__TASK DETAILS__
Pull every line with "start" from the data below and copy it.

━━━━━━━━━━

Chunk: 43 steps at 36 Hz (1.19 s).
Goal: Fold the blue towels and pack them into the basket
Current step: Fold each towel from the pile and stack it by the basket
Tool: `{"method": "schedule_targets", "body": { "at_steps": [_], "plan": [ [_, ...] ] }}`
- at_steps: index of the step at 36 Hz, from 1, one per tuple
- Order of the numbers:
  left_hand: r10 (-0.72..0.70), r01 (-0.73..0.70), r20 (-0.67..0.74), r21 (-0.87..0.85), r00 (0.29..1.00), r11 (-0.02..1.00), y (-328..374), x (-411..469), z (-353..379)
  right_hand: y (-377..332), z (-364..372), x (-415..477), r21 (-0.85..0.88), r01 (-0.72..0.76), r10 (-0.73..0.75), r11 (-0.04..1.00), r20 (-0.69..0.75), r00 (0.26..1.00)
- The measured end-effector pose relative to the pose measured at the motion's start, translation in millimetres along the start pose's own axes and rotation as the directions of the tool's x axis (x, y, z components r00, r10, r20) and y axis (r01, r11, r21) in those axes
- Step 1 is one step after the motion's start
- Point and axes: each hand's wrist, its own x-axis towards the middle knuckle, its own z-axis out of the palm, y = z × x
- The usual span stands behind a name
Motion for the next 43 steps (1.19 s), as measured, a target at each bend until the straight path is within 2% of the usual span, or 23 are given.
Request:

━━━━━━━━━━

__SOLUTION TO THIS EXERCISE__
- The measured end-effector pose relative to the pose measured at the motion's start, translation in millimetres along the start pose's own axes and rotation as the directions of the tool's x axis (x, y, z components r00, r10, r20) and y axis (r01, r11, r21) in those axes
- Step 1 is one step after the motion's start

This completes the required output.